## YOUR INSTRUCTIONS
Lines before the one containing "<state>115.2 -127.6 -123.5" in the records below are to be left out; that line and all after it, through the end, are to be retyped exactly.

----------

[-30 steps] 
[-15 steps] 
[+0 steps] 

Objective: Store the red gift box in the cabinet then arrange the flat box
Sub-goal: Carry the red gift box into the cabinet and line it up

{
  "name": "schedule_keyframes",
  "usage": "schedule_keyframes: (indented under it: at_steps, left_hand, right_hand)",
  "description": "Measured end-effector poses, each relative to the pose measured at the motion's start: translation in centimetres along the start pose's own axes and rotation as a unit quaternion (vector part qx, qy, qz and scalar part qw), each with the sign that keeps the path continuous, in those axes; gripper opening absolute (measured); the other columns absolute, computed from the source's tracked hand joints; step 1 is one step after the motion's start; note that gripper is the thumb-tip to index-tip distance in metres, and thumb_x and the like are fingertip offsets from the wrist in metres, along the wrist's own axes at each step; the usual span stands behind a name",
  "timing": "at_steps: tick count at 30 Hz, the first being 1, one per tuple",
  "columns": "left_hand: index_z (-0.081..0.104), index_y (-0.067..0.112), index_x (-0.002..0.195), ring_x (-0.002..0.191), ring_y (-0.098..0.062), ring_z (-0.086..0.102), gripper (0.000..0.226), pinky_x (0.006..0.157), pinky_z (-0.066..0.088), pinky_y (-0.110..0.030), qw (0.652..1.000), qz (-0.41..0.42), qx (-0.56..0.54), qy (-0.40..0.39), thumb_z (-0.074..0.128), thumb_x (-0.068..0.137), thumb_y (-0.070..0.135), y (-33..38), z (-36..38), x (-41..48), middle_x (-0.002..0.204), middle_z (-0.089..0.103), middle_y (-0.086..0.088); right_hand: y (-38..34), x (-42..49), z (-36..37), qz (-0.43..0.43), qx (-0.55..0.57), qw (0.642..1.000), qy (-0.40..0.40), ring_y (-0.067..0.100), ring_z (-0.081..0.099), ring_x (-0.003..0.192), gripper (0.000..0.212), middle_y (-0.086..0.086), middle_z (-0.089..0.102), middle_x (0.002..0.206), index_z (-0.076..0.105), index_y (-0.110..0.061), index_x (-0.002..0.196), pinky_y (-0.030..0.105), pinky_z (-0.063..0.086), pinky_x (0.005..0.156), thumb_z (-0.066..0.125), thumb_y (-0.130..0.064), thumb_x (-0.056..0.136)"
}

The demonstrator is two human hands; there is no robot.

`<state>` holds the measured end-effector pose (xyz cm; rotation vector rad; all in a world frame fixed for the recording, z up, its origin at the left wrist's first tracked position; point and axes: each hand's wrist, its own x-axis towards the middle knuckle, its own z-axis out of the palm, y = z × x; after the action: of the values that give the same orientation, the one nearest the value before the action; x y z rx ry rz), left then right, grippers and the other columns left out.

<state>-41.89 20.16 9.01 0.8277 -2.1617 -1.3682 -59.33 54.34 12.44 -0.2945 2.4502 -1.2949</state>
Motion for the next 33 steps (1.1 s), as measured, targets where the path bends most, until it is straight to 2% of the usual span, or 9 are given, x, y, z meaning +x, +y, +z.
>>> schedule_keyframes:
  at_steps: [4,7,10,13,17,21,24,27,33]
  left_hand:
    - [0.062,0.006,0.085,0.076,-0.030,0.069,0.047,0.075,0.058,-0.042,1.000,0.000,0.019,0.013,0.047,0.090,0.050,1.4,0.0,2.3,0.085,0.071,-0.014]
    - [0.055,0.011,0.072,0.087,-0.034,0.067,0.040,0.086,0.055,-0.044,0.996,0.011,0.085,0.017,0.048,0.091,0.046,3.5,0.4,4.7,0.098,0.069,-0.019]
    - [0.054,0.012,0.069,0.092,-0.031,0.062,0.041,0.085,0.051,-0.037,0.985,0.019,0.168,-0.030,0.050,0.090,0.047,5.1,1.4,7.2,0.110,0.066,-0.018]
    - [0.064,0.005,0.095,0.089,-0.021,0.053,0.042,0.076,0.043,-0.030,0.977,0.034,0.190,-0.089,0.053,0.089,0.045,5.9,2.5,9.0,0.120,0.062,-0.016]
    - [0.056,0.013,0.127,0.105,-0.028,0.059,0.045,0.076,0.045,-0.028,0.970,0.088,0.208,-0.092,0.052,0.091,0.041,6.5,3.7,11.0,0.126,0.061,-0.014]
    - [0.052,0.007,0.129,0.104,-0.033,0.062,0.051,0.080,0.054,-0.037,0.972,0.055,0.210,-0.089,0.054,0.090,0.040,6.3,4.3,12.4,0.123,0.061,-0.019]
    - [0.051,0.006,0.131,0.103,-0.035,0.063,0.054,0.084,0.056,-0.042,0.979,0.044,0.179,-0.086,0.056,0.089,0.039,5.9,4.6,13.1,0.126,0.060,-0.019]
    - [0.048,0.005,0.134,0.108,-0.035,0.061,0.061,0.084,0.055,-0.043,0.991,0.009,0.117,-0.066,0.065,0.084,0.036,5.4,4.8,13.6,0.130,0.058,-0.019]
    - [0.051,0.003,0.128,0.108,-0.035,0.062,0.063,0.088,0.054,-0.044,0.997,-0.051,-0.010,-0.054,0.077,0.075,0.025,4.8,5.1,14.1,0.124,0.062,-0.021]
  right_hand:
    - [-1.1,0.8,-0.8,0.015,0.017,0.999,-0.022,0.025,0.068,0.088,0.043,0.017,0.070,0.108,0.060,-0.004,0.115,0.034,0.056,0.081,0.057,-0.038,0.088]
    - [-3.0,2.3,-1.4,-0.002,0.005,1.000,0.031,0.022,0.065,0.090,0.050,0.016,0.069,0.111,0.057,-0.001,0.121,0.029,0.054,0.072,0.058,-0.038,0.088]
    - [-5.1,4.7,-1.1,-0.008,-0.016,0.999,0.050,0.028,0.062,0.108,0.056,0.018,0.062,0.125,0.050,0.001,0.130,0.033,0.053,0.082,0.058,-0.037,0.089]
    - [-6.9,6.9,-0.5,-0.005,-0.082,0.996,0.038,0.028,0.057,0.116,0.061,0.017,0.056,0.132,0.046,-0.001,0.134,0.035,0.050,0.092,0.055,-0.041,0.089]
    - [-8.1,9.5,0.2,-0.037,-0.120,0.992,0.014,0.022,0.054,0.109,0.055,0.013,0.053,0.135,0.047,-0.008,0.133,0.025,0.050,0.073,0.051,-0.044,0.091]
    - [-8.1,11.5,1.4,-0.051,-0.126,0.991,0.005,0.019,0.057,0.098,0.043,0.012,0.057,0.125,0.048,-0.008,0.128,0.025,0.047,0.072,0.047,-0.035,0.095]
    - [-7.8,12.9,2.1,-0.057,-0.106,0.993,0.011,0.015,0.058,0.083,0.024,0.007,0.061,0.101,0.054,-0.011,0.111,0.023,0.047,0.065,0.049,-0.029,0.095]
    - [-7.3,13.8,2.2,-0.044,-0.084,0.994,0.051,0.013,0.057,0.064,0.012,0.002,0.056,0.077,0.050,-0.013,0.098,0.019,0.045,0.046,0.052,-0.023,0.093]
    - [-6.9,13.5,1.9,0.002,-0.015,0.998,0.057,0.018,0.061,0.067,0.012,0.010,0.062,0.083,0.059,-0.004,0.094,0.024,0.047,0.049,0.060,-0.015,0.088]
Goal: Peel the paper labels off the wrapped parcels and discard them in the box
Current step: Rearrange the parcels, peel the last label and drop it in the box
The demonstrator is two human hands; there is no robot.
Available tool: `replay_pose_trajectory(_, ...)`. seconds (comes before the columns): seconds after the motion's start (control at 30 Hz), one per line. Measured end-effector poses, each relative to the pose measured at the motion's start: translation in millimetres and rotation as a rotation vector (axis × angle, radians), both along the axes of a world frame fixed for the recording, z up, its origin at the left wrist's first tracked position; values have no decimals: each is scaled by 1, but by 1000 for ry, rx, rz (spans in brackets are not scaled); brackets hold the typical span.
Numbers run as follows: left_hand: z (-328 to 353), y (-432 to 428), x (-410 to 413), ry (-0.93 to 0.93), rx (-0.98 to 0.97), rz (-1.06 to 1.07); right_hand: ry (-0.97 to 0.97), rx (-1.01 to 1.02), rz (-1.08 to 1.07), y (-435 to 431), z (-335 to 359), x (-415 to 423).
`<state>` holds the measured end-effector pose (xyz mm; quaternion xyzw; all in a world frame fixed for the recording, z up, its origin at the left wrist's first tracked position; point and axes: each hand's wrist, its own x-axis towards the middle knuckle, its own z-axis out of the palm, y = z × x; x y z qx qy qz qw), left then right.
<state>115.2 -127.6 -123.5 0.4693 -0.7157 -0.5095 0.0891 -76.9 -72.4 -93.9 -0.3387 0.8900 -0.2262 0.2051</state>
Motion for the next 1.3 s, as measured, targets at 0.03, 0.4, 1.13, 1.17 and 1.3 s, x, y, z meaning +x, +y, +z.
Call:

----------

## ANSWER BOX
<state>115.2 -127.6 -123.5 0.4693 -0.7157 -0.5095 0.0891 -76.9 -72.4 -93.9 -0.3387 0.8900 -0.2262 0.2051</state>
Motion for the next 1.3 s, as measured, targets at 0.03, 0.4, 1.13, 1.17 and 1.3 s, x, y, z meaning +x, +y, +z.
Call:

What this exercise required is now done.